§ **Data segment**:
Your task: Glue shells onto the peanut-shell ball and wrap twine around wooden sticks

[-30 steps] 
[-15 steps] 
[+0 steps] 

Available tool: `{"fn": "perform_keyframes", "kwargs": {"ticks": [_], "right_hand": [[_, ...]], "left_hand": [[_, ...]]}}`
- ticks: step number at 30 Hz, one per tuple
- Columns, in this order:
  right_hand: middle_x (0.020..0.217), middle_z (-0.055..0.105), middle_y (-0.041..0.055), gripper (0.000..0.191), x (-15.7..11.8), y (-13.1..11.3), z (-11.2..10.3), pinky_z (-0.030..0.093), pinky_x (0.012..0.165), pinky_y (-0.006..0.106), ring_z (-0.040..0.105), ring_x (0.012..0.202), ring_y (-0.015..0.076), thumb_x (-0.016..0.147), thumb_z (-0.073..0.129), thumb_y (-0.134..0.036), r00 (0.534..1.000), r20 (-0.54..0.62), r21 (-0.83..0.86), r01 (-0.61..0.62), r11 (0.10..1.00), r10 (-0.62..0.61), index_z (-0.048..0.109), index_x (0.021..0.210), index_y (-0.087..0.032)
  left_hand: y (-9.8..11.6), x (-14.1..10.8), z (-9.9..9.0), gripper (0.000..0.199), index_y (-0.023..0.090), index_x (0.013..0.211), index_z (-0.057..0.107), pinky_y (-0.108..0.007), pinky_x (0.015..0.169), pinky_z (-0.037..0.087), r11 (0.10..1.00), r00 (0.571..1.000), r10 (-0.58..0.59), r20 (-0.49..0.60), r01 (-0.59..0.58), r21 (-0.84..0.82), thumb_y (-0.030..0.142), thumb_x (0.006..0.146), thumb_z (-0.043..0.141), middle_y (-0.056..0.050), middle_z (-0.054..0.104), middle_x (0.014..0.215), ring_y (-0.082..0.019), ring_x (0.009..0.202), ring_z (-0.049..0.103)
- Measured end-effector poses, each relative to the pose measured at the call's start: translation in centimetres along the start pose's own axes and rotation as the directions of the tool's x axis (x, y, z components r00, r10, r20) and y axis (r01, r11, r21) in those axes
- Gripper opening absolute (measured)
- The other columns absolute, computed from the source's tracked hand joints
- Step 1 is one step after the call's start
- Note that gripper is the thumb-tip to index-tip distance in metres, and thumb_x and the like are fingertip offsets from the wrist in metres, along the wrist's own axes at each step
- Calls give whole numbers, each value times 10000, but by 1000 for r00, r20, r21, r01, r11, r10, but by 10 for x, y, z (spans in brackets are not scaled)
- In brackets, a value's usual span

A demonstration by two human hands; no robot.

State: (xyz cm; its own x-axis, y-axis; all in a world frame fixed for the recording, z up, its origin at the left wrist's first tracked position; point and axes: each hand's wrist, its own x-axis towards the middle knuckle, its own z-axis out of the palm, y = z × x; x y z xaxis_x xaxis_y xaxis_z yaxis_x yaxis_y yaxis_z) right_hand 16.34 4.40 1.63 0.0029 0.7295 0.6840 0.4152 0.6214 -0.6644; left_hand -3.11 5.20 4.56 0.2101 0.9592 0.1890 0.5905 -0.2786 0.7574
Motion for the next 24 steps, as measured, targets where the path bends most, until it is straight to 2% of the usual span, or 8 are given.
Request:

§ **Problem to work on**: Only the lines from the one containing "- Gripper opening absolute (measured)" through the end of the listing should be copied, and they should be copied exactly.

§ **Reply to the task**:
- Gripper opening absolute (measured)
- The other columns absolute, computed from the source's tracked hand joints
- Step 1 is one step after the call's start
- Note that gripper is the thumb-tip to index-tip distance in metres, and thumb_x and the like are fingertip offsets from the wrist in metres, along the wrist's own axes at each step
- Calls give whole numbers, each value times 10000, but by 1000 for r00, r20, r21, r01, r11, r10, but by 10 for x, y, z (spans in brackets are not scaled)
- In brackets, a value's usual span

A demonstration by two human hands; no robot.

State: (xyz cm; its own x-axis, y-axis; all in a world frame fixed for the recording, z up, its origin at the left wrist's first tracked position; point and axes: each hand's wrist, its own x-axis towards the middle knuckle, its own z-axis out of the palm, y = z × x; x y z xaxis_x xaxis_y xaxis_z yaxis_x yaxis_y yaxis_z) right_hand 16.34 4.40 1.63 0.0029 0.7295 0.6840 0.4152 0.6214 -0.6644; left_hand -3.11 5.20 4.56 0.2101 0.9592 0.1890 0.5905 -0.2786 0.7574
Motion for the next 24 steps, as measured, targets where the path bends most, until it is straight to 2% of the usual span, or 8 are given.
Request:

What appears above is the complete answer.